This paper size applies to China National Standard (CNS) A4 size C2 10x297 mm)

200405808

10 15 Printed by the Consumer Cooperatives of the Intellectual Property Bureau of the Ministry of Economic Affairs 20-A variety of array configurations are shown in Figure 5A, where a planar arrangement or Xiao = 50 includes forty accommodating structures 52 in a five-by-one array configuration. Of course, the special configuration exemplified as 50 may contain less or more solubilized structures 52, which is determined by how often a particular user tests the indifference of an analyte = the user wants to carry a very compact package Implementation of a large number of analytes and the number of individuals affected during the time.
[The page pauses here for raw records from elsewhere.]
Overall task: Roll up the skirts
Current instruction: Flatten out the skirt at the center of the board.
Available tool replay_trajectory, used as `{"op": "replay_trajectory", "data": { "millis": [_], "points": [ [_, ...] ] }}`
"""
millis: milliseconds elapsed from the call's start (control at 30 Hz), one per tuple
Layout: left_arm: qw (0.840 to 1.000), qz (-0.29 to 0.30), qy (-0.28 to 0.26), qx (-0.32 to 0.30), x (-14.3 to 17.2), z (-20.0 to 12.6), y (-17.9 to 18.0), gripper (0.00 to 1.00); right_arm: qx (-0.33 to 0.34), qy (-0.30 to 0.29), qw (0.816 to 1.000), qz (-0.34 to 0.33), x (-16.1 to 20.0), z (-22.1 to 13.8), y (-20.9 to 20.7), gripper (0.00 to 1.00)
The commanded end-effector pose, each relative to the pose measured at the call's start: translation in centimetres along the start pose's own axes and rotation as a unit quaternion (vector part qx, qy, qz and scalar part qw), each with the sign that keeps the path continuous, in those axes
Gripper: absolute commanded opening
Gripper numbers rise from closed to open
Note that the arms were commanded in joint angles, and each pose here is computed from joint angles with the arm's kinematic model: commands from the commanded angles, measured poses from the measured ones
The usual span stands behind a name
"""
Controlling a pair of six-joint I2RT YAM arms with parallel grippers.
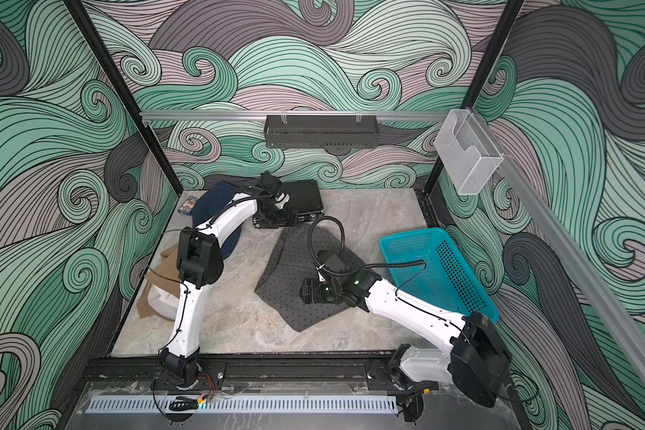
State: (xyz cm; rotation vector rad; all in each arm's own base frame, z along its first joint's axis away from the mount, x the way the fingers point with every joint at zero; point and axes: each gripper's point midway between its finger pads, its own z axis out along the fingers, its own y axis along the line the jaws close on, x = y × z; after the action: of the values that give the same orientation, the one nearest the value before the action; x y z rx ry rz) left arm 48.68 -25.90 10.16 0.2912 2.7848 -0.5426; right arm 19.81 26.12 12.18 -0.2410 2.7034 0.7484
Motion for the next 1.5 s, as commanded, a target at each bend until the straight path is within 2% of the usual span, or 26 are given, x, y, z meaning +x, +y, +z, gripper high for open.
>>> {"op": "replay_trajectory", "data": {
  "millis": [0, 100, 167, 267, 333, 367, 500, 533, 633, 733, 833, 900, 1033, 1133, 1200, 1367, 1467],
  "points": [
    [0.996, 0.052, 0.043, -0.05, 1.7, 3.0, 1.0, 0.95, 0.008, -0.016, 1.0, 0.001, -0.4, -0.6, -1.1, 0.78],
    [0.994, 0.041, 0.053, -0.086, 1.9, 3.8, 2.5, 0.94, 0.002, -0.021, 1.0, 0.009, -0.4, -1.3, -1.6, 0.78],
    [0.994, 0.039, 0.054, -0.089, 2.0, 4.0, 2.8, 0.93, 0.003, -0.026, 1.0, 0.011, -0.4, -1.8, -1.9, 0.79],
    [0.996, 0.034, 0.051, -0.059, 1.8, 4.0, 1.5, 0.81, -0.003, -0.03, 0.999, 0.009, -0.5, -2.2, -1.8, 0.8],
    [0.998, 0.03, 0.046, -0.033, 1.6, 3.5, 0.3, 0.61, -0.011, -0.025, 1.0, 0.006, -0.4, -2.3, -1.4, 0.8],
    [0.999, 0.024, 0.043, -0.022, 1.5, 3.0, -0.3, 0.46, -0.017, -0.02, 1.0, 0.006, -0.3, -2.3, -1.2, 0.8],
    [0.999, -0.014, 0.026, 0.027, 1.0, -0.7, -3.3, 0.02, -0.045, 0.001, 0.999, 0.002, 0.2, -2.2, 0.6, 0.8],
    [0.999, -0.032, 0.021, 0.037, 1.0, -1.6, -4.0, 0.0, -0.048, 0.002, 0.999, 0.001, 0.3, -2.3, 1.0, 0.8],
    [0.99, -0.109, -0.001, 0.089, 1.0, -5.4, -6.5, 0.0, -0.049, -0.011, 0.999, -0.009, -0.1, -2.8, 2.1, 0.8],
    [0.967, -0.204, -0.033, 0.151, 1.1, -9.3, -8.8, 0.0, -0.053, -0.052, 0.997, -0.029, -1.1, -3.6, 3.6, 0.82],
    [0.94, -0.265, -0.079, 0.198, 1.0, -13.3, -10.7, 0.0, -0.059, -0.088, 0.994, -0.04, -2.1, -4.5, 5.2, 0.83],
    [0.925, -0.283, -0.116, 0.225, 0.2, -16.2, -11.8, 0.0, -0.068, -0.108, 0.99, -0.053, -2.6, -5.3, 6.5, 0.84],
    [0.903, -0.315, -0.153, 0.249, -0.5, -20.8, -13.0, 0.0, -0.075, -0.148, 0.983, -0.077, -3.1, -6.3, 8.0, 0.86],
    [0.883, -0.332, -0.189, 0.272, -1.2, -23.8, -14.0, 0.0, -0.118, -0.183, 0.971, -0.093, -3.9, -7.7, 10.3, 0.89],
    [0.871, -0.34, -0.21, 0.287, -1.7, -25.8, -14.6, 0.0, -0.147, -0.2, 0.962, -0.116, -3.9, -8.8, 12.0, 0.95],
    [0.856, -0.338, -0.254, 0.296, -2.4, -29.6, -15.6, 0.0, -0.175, -0.249, 0.942, -0.143, -4.5, -11.3, 13.7, 0.98],
    [0.85, -0.332, -0.269, 0.307, -2.5, -31.1, -16.6, 0.0, -0.125, -0.244, 0.951, -0.143, -4.8, -10.3, 12.4, 0.98]
  ]
}}
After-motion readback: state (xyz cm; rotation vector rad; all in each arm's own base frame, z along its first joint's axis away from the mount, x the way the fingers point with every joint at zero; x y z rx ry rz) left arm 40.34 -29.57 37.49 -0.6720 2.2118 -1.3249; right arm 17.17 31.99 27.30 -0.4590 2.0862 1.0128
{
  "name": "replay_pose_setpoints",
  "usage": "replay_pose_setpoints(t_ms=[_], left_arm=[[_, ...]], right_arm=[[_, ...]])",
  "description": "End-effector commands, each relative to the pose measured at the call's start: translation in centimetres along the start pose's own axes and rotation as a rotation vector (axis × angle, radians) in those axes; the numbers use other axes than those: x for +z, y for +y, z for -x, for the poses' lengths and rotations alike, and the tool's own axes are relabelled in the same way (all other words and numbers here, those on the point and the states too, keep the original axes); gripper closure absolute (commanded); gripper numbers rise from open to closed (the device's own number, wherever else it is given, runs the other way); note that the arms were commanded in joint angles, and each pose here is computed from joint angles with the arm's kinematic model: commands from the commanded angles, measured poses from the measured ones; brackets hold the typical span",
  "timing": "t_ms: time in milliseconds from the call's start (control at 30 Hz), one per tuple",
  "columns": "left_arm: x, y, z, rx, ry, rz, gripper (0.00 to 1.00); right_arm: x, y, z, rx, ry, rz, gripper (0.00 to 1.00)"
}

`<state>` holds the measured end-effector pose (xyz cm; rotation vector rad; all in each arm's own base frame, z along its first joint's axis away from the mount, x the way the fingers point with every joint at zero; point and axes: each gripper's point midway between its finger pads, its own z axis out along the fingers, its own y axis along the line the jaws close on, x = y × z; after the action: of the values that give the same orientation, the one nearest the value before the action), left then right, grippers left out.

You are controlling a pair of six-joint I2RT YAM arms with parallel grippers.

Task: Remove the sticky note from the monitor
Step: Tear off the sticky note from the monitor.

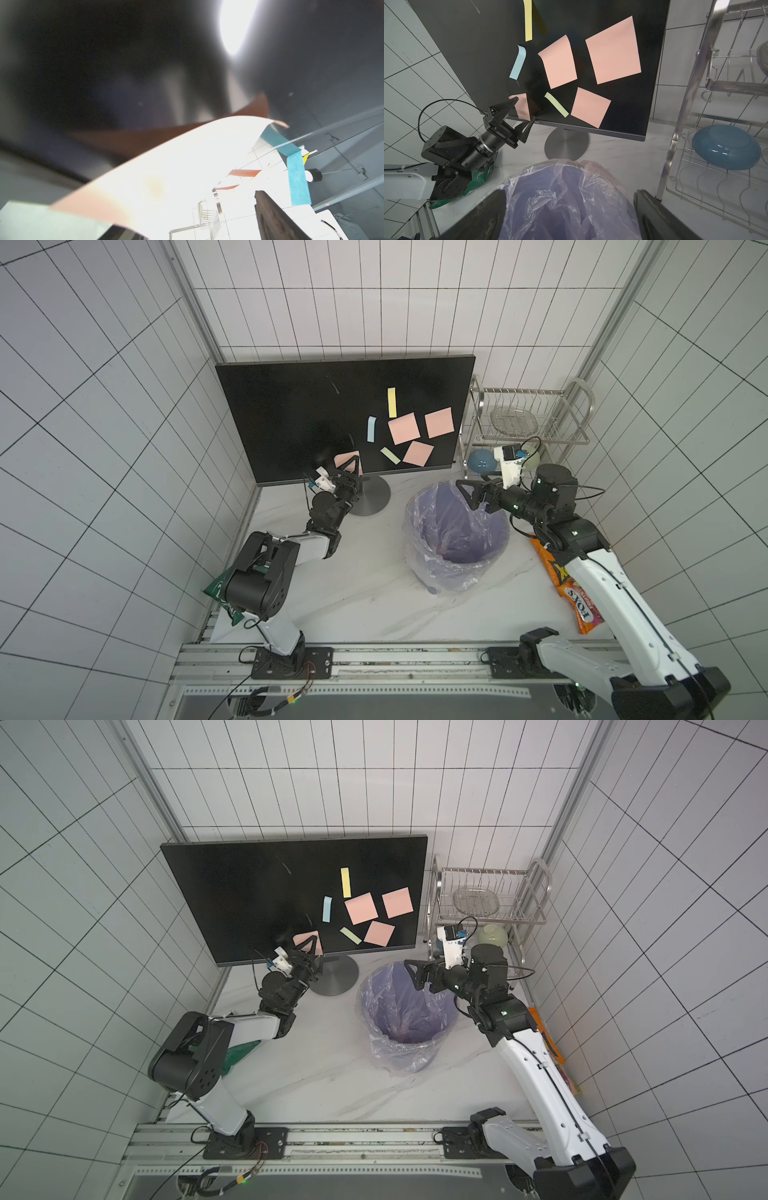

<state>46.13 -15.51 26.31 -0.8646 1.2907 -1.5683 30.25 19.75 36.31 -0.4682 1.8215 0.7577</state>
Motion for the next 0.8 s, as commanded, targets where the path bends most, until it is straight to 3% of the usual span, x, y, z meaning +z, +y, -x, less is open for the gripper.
replay_pose_setpoints(t_ms=[0, 333, 600, 767], left_arm=[[0.5, -0.2, 0.5, 0.009, -0.018, -0.017, 0.22], [-0.3, 0.0, 1.5, 0.018, -0.059, 0.0, 0.31], [-0.5, 0.4, 1.6, -0.006, -0.062, 0.001, 0.59], [-0.7, 0.6, 1.6, -0.008, -0.062, 0.006, 0.65]], right_arm=[[0.3, 0.6, 0.0, -0.014, -0.008, 0.027, 0.01], [0.4, 0.6, -0.1, -0.016, -0.004, 0.032, 0.01], [0.4, 0.6, -0.2, -0.012, -0.003, 0.035, 0.01], [0.3, 0.7, -0.1, -0.012, -0.006, 0.036, 0.01]])
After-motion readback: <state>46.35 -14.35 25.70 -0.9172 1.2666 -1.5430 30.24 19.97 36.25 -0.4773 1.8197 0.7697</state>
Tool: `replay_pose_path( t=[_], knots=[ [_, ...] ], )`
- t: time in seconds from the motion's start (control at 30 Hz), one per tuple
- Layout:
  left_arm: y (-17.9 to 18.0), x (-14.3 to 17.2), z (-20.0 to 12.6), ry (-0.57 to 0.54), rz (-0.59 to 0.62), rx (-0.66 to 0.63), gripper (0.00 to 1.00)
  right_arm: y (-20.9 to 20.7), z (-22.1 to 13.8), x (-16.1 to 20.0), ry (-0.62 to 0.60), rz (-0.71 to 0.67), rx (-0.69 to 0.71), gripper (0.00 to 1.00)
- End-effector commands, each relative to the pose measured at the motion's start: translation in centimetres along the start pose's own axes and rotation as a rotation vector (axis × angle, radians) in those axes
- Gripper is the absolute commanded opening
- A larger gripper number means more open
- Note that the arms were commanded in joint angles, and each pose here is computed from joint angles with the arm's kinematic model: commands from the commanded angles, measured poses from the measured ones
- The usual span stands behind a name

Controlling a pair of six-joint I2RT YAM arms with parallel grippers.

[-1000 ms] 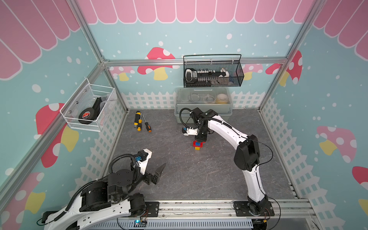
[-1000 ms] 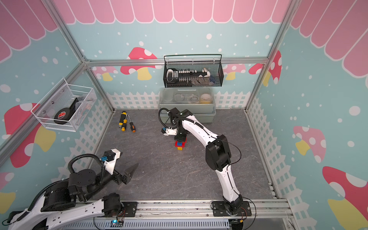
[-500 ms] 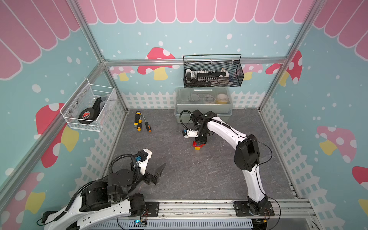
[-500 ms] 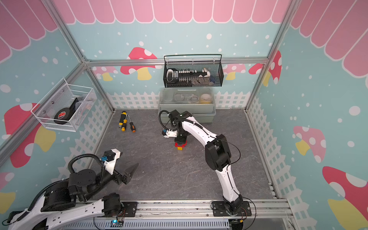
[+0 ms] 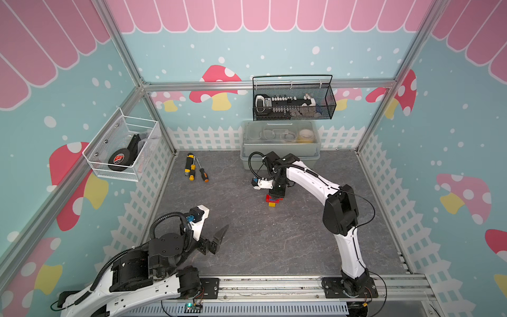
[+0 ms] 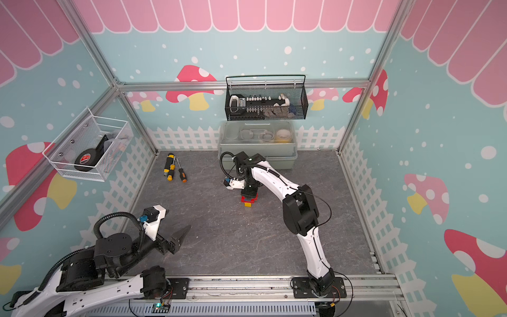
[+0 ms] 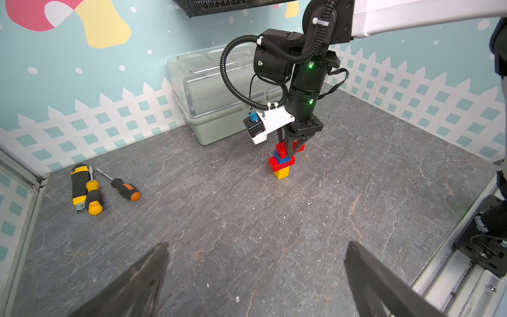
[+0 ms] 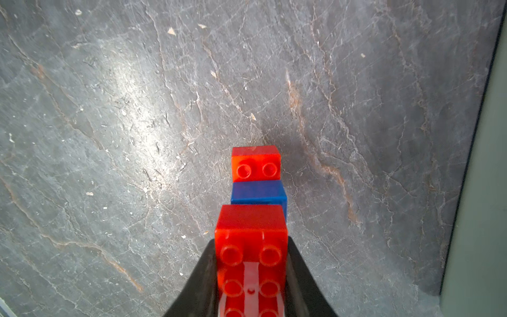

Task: Assemble the letter f with lego
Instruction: Assemble the lego brick with the lego brick.

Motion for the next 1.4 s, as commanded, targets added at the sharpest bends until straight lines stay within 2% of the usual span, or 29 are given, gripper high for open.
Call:
replay_pose_path(
  t=[0.0, 0.6, 1.37],
  knots=[
    [0.1, 0.4, -0.1, 0.012, -0.008, -0.007, 0.99, 0.2, 0.9, 0.6, 0.026, 0.018, -0.038, 0.30],
    [0.1, 0.4, -0.1, 0.013, -0.006, -0.004, 0.99, 0.3, 1.3, 1.3, 0.047, 0.027, -0.045, 0.30],
    [0.1, 0.4, -0.1, 0.012, -0.006, -0.006, 0.99, 0.1, 1.7, 1.6, 0.118, -0.029, -0.057, 0.30]
  ],
)
Point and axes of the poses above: each gripper's point midway between its finger pads, its own z axis out along the fingers, its own y axis along the line the jaws close on, x = y × z, the point moved 9 cm from there along -z, back along the fingers, and after that the axes turned 5 degrees about z, right-handed, at the moved point
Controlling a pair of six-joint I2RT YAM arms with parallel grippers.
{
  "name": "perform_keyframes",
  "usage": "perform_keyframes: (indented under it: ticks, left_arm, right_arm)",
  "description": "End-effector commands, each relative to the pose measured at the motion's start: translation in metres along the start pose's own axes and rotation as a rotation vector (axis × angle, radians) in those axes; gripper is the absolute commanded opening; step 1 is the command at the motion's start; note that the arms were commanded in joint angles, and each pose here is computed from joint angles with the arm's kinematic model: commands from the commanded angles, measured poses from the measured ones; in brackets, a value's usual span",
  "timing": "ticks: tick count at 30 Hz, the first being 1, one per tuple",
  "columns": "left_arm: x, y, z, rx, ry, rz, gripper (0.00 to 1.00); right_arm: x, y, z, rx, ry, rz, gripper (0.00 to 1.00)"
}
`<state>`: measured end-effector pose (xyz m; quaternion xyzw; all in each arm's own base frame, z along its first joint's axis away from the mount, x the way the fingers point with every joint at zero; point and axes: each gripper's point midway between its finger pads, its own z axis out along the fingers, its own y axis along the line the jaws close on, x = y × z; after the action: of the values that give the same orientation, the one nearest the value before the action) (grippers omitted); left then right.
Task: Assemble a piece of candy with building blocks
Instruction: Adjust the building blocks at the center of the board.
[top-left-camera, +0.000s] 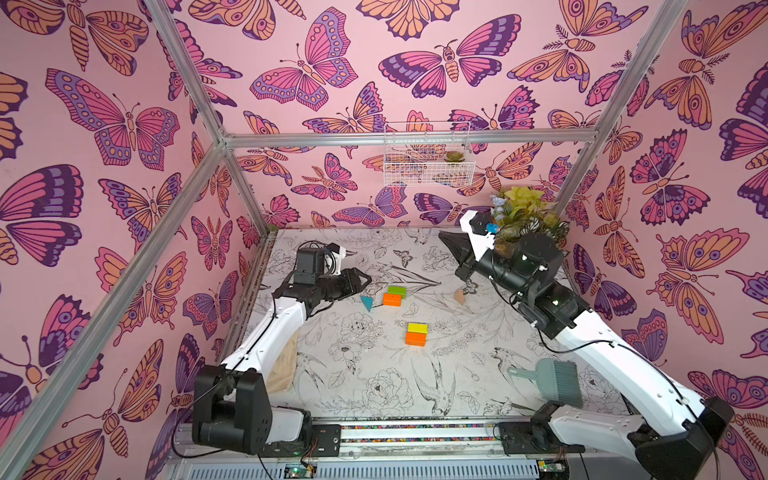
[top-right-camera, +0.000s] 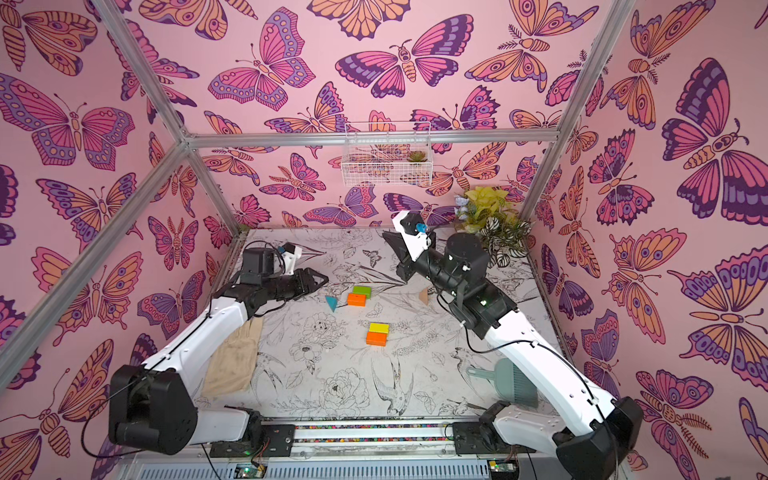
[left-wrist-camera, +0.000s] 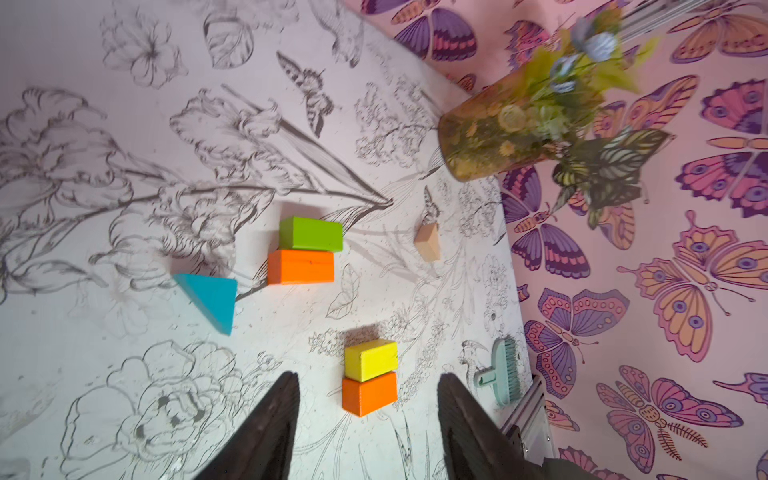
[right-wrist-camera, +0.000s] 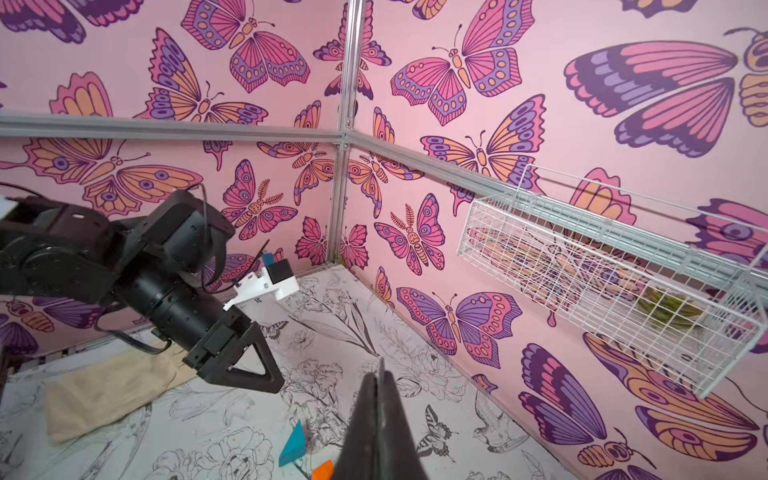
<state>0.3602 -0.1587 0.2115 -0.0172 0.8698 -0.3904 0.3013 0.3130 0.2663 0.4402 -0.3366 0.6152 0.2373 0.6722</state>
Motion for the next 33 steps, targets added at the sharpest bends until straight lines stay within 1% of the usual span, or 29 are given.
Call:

For example,-in general, it is recommended that the meter be checked regularly at home-and checked daily at the hospital. When the average type τ diabetes is about one day: Glucose concentration measurement is performed 8 times. '5 to 1 month] "The number of solid control structures is determined by the number of potions or coatings of new test strips. So' It would be convenient to provide the == structure in the standard packaging and help the user to track the number of control checks performed on a given: :: = device. When each liquid contains a surface area as described above, Such baggage sizes range from 15 to 30cm2 (a size that can be easily placed in a shirt or pants pocket. Ge puts in Guzi's size). However, in the case of _ diabetes patient = = he or she may be, he or she may It is hoped that the amount of the liquid-receiving structure can be controlled by using only one month (for example, about two accommodating two M-caps, and carrying them for a long period of time (such as several weeks into good years) can limit the unused accommodating structure from being damaged. FIG. 5B shows another planar arrangement 60, which is also in the form of a matrix such as ^ (but with significantly less accommodation. In ^^ 〇〇52 (_ 仏 月 3 ° 图% 的 实施 于-条条) Configuration

This paper size applies to China National Standard (CNS) A4 (210 X 297 mm)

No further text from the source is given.